• BRIEF: Look through the listing and locate every line containing the word "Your"; copy those lines.

========

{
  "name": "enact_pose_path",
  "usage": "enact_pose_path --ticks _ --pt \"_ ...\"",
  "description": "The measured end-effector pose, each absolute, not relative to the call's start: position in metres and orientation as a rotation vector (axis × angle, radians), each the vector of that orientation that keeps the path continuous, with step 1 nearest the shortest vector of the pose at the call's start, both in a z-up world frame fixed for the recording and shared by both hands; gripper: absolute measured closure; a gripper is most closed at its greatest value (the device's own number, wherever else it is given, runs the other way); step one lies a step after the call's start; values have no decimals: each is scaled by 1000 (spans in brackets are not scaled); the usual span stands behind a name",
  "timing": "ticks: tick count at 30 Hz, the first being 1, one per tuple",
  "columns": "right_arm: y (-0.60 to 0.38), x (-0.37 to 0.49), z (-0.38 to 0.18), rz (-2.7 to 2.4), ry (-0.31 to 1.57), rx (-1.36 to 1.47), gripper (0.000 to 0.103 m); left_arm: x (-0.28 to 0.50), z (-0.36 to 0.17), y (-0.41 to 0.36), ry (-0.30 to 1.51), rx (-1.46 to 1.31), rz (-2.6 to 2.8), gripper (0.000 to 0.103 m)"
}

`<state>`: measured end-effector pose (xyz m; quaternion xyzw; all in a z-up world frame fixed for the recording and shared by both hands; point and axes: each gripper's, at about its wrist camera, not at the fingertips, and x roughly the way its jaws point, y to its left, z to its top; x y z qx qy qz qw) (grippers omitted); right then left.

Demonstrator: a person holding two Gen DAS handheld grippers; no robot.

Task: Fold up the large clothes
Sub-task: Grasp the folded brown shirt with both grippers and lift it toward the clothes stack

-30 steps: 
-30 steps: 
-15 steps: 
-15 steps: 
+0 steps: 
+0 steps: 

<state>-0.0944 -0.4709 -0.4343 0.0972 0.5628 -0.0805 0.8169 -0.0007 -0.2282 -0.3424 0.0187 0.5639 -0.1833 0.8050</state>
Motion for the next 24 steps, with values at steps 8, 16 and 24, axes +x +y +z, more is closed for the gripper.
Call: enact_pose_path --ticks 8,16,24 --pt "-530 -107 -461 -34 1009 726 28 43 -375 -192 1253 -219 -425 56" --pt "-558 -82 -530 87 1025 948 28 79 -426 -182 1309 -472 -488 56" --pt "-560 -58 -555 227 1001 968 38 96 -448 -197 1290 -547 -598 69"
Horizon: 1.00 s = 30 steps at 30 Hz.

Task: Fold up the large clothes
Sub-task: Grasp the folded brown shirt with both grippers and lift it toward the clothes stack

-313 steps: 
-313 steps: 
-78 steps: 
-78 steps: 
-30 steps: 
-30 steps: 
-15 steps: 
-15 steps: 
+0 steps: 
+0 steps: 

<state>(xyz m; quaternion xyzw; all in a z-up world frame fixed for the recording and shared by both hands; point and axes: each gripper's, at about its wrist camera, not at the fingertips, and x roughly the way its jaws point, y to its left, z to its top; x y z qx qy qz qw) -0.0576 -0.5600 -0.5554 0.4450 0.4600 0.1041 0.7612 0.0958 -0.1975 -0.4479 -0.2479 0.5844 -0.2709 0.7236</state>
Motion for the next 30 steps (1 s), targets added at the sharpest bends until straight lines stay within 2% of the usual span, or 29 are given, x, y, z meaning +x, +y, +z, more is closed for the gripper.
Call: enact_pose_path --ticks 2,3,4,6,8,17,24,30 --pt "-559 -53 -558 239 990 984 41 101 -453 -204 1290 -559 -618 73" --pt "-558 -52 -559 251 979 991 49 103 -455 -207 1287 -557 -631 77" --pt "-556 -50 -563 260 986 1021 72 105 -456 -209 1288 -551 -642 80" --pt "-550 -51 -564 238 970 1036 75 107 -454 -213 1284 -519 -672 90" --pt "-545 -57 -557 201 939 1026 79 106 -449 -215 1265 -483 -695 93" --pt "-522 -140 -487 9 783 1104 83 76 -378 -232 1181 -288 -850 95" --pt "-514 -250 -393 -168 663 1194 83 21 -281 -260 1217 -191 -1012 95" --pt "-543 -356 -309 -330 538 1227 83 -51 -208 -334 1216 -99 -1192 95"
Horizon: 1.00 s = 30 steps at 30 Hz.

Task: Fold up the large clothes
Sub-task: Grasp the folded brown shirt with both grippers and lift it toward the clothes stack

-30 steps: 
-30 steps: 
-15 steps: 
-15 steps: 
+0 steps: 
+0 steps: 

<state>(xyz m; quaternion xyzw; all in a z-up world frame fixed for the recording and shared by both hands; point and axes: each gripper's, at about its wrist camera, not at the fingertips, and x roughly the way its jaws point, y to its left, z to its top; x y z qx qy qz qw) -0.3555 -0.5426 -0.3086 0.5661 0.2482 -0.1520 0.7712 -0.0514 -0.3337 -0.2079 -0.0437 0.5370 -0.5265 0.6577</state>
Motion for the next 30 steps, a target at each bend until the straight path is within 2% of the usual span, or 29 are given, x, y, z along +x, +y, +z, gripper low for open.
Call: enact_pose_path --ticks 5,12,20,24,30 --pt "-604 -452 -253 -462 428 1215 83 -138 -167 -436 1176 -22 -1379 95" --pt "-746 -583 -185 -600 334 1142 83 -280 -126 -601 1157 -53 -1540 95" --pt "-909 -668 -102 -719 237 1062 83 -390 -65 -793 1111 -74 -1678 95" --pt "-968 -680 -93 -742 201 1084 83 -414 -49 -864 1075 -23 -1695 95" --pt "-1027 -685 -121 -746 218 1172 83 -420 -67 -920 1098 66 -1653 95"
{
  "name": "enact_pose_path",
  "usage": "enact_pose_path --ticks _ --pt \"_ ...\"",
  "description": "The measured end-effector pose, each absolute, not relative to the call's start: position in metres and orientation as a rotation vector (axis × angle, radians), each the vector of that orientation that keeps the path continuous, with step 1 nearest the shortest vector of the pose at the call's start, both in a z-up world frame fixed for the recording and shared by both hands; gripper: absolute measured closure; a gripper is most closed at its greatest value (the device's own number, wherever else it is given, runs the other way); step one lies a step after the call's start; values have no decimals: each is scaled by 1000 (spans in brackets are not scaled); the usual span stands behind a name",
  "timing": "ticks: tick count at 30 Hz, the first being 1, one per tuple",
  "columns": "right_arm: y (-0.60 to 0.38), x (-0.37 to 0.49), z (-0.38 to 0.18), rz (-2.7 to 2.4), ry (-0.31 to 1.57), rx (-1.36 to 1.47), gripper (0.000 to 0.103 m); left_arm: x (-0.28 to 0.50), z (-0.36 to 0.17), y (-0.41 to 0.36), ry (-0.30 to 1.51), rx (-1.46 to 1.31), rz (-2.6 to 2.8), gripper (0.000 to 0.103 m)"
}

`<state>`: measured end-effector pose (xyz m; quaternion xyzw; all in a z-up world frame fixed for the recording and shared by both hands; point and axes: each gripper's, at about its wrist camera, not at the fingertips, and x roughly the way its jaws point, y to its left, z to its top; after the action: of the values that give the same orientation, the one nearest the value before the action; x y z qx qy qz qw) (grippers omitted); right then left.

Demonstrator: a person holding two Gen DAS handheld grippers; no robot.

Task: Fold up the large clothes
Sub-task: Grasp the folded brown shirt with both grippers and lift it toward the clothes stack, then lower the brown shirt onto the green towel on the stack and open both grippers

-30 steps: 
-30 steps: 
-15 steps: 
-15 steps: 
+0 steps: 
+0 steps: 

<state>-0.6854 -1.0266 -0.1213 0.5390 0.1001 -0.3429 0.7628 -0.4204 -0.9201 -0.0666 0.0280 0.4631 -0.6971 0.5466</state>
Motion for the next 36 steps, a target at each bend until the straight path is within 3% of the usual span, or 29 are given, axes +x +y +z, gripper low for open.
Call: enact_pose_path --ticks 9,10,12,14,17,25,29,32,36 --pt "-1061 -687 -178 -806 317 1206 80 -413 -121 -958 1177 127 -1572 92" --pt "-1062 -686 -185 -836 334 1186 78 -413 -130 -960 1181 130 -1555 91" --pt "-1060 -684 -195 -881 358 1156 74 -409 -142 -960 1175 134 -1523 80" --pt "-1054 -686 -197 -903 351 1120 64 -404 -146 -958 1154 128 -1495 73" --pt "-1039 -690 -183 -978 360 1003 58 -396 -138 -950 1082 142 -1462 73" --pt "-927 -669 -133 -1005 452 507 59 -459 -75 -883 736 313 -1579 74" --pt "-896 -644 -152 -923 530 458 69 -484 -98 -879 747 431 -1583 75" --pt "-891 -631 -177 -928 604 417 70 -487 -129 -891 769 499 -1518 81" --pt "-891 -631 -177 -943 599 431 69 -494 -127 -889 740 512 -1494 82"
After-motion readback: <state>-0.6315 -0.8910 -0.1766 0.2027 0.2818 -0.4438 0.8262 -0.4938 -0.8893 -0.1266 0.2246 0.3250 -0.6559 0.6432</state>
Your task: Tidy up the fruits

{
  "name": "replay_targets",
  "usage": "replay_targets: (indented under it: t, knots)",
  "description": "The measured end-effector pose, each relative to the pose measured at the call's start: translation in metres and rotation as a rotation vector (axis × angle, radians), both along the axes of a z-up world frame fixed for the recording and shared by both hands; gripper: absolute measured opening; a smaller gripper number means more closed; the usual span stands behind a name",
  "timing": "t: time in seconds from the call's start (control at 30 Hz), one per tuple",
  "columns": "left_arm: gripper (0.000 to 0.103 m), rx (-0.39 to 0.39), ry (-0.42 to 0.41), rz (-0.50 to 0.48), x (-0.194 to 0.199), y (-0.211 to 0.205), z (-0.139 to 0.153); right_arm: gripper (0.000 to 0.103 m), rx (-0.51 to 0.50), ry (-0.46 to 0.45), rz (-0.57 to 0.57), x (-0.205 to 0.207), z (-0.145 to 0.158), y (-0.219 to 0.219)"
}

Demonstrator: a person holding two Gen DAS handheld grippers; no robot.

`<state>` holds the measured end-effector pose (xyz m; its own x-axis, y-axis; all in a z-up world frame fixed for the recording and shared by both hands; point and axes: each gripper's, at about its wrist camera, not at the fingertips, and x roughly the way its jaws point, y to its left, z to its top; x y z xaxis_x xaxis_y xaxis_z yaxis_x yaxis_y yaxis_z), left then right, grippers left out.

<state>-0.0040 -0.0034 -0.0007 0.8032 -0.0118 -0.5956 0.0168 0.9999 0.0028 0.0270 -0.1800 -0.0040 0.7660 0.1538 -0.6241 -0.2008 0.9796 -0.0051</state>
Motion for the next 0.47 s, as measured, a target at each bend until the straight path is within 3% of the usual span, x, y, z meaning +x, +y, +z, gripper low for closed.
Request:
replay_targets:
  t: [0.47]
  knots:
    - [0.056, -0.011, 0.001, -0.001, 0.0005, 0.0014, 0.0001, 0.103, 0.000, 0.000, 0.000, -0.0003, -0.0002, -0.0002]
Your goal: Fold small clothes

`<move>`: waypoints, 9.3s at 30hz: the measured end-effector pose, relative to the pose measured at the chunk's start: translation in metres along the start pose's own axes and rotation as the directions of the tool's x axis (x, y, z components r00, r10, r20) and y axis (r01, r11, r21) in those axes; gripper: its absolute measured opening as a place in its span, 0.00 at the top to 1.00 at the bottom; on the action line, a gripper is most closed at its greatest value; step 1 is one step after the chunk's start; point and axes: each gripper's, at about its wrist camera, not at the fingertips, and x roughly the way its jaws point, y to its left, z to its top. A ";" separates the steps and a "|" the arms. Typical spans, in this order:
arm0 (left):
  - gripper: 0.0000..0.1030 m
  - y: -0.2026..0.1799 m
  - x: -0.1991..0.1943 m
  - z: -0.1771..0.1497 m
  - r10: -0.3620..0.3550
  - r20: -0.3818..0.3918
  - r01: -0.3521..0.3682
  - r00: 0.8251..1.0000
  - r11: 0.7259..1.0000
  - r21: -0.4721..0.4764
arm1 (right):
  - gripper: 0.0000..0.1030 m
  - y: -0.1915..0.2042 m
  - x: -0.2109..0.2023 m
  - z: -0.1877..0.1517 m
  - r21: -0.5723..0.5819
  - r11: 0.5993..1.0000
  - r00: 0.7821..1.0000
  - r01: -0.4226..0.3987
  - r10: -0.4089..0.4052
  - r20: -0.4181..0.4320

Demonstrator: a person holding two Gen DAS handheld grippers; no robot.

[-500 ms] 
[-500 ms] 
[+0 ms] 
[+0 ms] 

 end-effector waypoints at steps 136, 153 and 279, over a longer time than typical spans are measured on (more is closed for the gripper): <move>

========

• TASK ANSWER:
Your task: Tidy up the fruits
Your goal: Fold small clothes

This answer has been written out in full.